**TASK STATEMENT:**
Restate all the data word for word and omit the pictures.

**MATERIAL PROVIDED:**
________

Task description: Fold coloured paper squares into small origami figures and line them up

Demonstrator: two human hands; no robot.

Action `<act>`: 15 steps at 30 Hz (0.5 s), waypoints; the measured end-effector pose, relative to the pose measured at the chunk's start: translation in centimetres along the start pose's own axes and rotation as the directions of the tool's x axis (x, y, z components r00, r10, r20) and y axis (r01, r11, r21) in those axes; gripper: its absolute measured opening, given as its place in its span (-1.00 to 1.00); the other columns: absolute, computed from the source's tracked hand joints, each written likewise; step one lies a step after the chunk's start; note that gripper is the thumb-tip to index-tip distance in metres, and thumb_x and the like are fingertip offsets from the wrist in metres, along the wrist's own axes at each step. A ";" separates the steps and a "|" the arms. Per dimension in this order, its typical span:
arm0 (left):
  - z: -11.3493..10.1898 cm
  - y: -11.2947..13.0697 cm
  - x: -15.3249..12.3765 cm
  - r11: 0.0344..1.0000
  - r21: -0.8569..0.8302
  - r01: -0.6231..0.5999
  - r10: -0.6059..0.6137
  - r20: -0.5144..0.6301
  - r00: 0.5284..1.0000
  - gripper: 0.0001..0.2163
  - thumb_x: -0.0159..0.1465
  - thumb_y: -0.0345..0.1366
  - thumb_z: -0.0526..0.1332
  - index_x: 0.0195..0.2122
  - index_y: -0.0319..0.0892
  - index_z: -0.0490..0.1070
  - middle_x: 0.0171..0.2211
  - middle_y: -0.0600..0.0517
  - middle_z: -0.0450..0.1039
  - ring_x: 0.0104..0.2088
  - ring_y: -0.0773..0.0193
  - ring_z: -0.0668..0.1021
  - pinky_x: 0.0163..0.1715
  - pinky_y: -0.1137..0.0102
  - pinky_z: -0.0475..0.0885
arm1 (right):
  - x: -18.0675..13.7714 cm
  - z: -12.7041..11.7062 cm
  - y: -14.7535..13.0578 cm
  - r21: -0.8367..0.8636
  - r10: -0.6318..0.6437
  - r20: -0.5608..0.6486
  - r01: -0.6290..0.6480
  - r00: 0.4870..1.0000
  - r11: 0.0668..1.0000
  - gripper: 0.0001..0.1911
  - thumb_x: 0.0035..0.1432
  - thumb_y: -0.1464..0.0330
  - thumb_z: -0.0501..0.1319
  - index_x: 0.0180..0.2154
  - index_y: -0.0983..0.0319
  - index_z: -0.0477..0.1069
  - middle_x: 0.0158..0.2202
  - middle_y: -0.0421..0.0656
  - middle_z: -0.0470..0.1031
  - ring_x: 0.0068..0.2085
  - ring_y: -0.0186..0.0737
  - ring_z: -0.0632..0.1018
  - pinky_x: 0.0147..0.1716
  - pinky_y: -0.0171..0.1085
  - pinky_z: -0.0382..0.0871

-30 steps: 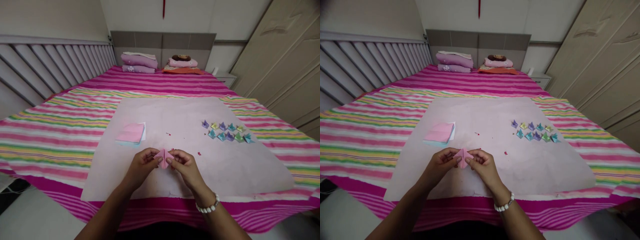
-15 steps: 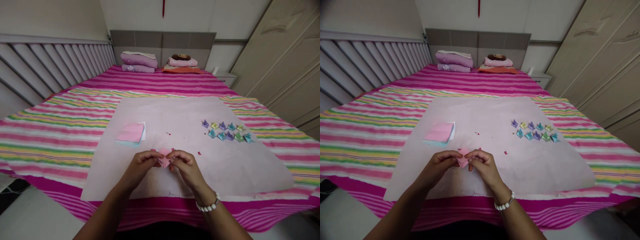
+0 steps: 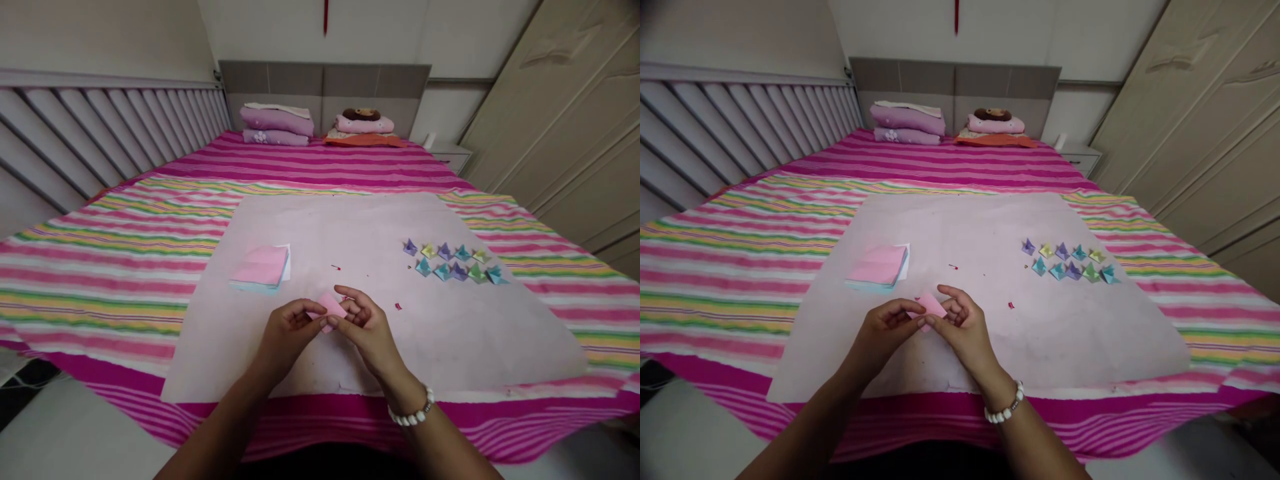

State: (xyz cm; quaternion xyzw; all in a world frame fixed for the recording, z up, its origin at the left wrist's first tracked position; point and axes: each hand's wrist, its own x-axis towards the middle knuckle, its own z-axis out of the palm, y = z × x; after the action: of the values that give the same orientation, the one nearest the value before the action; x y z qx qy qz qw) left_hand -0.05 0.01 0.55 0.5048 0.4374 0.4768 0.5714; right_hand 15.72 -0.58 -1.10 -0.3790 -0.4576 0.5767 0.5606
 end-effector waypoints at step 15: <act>-0.9 0.1 -0.1 0.981 0.178 -0.077 0.077 0.007 0.997 -0.87 0.06 -0.32 0.36 -0.34 -0.14 0.59 -0.40 0.03 0.59 -0.40 0.31 0.58 -0.36 0.42 0.48 | -0.1 -0.3 0.0 -0.211 -0.143 -0.089 0.122 0.986 0.970 -0.80 -0.04 0.39 0.40 -0.28 0.14 0.57 -0.42 -0.22 0.54 -0.47 -0.34 0.45 -0.46 -0.31 0.34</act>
State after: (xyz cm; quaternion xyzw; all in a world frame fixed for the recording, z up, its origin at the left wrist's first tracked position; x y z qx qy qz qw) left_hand -0.97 0.11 0.55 0.5704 0.4585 0.4578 0.5049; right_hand 16.01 -0.66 -1.24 -0.4327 -0.5092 0.4674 0.5789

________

**ANSWER BOX:**
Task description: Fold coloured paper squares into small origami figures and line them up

Demonstrator: two human hands; no robot.

Action `<act>`: 15 steps at 30 Hz (0.5 s), waypoints; the measured end-effector pose, relative to the pose measured at the chunk's start: translation in centimetres along the start pose's own axes and rotation as the directions of the tool's x axis (x, y, z components r00, r10, r20) and y axis (r01, r11, r21) in those axes; gripper: its absolute measured opening, given as its place in its span (-1.00 to 1.00); the other columns: absolute, computed from the source's tracked hand joints, each written likewise; step one lies a step after the chunk's start; note that gripper is the thumb-tip to index-tip distance in metres, and thumb_x and the like are fingertip offsets from the wrist in metres, along the wrist's own axes at each step. A ";" separates the steps and a "|" the arms. Per dimension in this order, its typical span:
arm0 (left):
  - z: -11.3493..10.1898 cm
  - y: -11.2947..13.0697 cm
  - x: -15.3249..12.3765 cm
  - r11: 0.0344..1.0000
  - r21: -0.8569..0.8302
  - r01: -0.6231..0.5999
  - r10: -0.6059..0.6137
  - r20: -0.5144..0.6301
  - r00: 0.5284..1.0000
  - gripper: 0.0001..0.2163
  - thumb_x: -0.0159..0.1465
  - thumb_y: -0.0345..0.1366
  - thumb_z: -0.0526..0.1332
  - index_x: 0.0195..0.2122
  - index_y: -0.0319..0.0892
  - index_z: -0.0490..0.1070
  - middle_x: 0.0171..0.2211
  - middle_y: -0.0600..0.0517
  - middle_z: -0.0450..0.1039
  - ring_x: 0.0104..0.2088
  - ring_y: -0.0773..0.0193
  - ring_z: -0.0668..0.1021
  - pinky_x: 0.0163..0.1715
  - pinky_y: -0.1137..0.0102
  - pinky_z: -0.0475..0.0885
arm1 (right):
  - x: -18.0675..13.7714 cm
  - z: -12.7041..11.7062 cm
  - y: -14.7535..13.0578 cm
  - r21: -0.8367..0.8636
  - r10: -0.6318..0.6437
  - r20: -0.5608..0.6486
  - r01: -0.6290..0.6480
  - r00: 0.4870..1.0000
  - r11: 0.0668..1.0000
  - gripper: 0.0001..0.1911
  - thumb_x: 0.0035..0.1432
  - thumb_y: -0.1464..0.0330
  - thumb_z: -0.0501..0.1319
  - index_x: 0.0180..0.2154
  - index_y: -0.0983..0.0319
  - index_z: -0.0477..0.1069
  - middle_x: 0.0158..0.2202
  - middle_y: -0.0421..0.0656
  - middle_z: -0.0470..0.1031
  - ring_x: 0.0068..0.2085
  - ring_y: -0.0186..0.0737
  - ring_z: -0.0632..0.1018
  - pinky_x: 0.0147..0.1716
  - pinky_y: -0.0171..0.1085
  - pinky_z: -0.0382..0.0871

-30 steps: 
-15 steps: 
+0 steps: 

State: (xyz cm; quaternion xyzw; all in a world frame fixed for the recording, z up, its origin at the left wrist's first tracked position; point and axes: each hand's wrist, its own x-axis towards the middle knuckle, its own z-axis out of the palm, y = z × x; after the action: of the values that give the same orientation, the one nearest the value before the action; x y z qx qy qz qw) left_hand -0.05 0.01 0.55 0.5048 0.4374 0.4768 0.5714; right_hand 15.72 -0.58 -1.10 -0.3790 -0.4576 0.5767 0.5606
 end-effector waypoints at step 15: <act>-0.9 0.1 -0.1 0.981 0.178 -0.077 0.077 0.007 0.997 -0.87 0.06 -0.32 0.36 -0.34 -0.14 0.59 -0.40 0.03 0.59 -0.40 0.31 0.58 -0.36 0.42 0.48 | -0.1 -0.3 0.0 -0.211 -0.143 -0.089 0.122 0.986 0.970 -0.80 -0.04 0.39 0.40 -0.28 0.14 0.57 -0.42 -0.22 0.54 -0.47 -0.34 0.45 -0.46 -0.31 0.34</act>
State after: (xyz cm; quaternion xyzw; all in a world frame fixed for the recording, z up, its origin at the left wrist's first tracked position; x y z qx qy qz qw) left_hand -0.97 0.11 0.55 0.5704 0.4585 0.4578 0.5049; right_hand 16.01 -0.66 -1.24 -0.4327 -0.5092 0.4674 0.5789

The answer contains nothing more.